Connor Keenan was enjoying a hamburger at McDonald’s when he suddenly cracked one of his back teeth. At just over 20, he realized he hadn’t seen a dentist in ages, largely because his family lacked dental insurance. Feeling frustrated, he searched for a nearby dentist in Chicago that had late hours.
He only had one credit card and no extra funds or health insurance to rely on.
“I received a CareCredit brochure and decided to go for it,” he recalls.
CareCredit, a product from Synchrony Bank, is a medical credit card often suggested by medical offices for those unable to pay their bills outright. Other similar options include Wells Fargo Health Advantage and Alphaeon Credit.
Keenan acknowledges that he could have used a regular credit card, but he was wary of the interest charges if he took too long to pay it off. Additionally, he found it unsettling that an authority at the dental office was recommending this financial solution. Reacting quickly, he applied for CareCredit and was approved to cover his dental costs completely.
It wasn’t until after completing the payment that he learned about the deferred interest. If he hadn’t managed to pay off the balance within the 12-month promotional period, he would face interest rates that could soar close to 30% of the original bill, not to mention late fees.
This revelation heightened his anxiety, prompting him to commit to paying off the card as swiftly as possible. He cut down on daily expenses, eating simple meals like rice and beans. Fortunately, he met the deadline, paying off the card within a year without incurring any interest.
However, this isn’t the case for many Americans. Between 2018 and 2020, medical credit cards financed $23 billion in medical expenses, leading to $1 billion in deferred interest payments—pure profit for the companies. Approximately one in four borrowers struggles to repay on time.

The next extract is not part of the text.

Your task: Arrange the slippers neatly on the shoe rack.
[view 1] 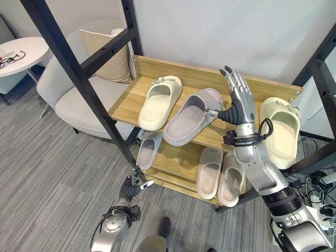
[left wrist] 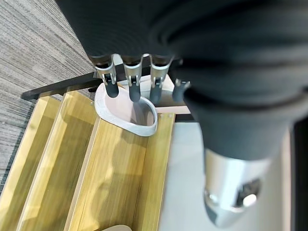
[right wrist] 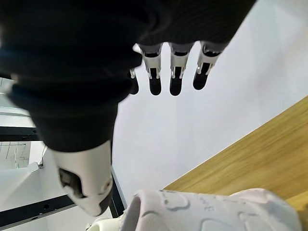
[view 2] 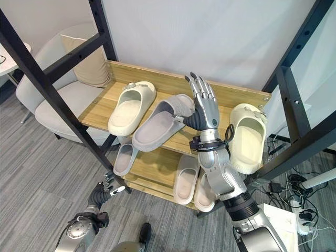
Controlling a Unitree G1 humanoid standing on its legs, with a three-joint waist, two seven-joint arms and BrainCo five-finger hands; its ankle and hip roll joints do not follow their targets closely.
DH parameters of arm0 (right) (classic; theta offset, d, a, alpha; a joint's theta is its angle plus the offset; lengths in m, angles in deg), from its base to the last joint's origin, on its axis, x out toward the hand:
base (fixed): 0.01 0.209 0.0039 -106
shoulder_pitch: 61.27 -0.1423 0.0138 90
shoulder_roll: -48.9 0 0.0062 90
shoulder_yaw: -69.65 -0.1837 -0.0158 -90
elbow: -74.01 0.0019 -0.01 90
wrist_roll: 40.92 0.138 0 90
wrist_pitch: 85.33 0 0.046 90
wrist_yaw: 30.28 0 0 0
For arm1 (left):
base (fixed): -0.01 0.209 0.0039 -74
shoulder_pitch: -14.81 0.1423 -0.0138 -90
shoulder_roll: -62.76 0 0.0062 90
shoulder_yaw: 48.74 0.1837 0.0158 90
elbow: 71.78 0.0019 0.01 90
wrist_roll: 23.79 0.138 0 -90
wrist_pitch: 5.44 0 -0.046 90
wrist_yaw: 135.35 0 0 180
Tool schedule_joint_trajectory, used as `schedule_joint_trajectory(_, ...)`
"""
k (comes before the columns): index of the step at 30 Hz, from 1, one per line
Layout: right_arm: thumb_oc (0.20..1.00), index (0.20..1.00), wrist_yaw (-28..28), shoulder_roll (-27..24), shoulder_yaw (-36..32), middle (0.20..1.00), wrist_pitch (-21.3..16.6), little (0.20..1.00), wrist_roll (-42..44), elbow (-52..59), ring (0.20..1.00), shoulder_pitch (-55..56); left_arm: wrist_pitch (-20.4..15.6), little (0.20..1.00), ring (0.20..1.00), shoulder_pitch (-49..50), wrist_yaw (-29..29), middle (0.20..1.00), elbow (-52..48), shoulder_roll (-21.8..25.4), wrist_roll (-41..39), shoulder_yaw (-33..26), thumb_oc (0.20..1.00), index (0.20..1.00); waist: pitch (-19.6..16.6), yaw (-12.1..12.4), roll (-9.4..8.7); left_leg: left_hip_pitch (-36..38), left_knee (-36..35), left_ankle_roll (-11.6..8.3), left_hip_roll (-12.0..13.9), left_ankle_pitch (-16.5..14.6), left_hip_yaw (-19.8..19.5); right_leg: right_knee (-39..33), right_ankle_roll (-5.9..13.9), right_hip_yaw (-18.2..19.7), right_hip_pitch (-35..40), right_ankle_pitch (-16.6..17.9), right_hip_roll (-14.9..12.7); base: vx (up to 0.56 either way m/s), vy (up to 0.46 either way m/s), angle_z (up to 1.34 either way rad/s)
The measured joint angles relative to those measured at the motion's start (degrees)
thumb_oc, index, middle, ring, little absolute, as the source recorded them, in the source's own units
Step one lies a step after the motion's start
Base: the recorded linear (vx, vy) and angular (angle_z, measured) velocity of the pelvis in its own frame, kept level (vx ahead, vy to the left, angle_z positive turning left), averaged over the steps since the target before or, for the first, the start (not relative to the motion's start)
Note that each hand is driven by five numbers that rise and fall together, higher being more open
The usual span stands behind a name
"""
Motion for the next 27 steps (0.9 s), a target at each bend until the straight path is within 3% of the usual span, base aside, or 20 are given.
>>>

Some suggest that for people like Keenan—those who are young, uninsured, and lack cash—these credit cards can be a necessary way to access financing they otherwise wouldn’t have. But for others, it feels as though they are sold something that might end up being a trap, perhaps leading to further financial strain.
Understanding medical credit cards is essential. They differ from standard credit cards in that they often have a promotional interest-free period lasting from six months to two years. If the balance is paid off during this time, it’s like having an interest-free loan.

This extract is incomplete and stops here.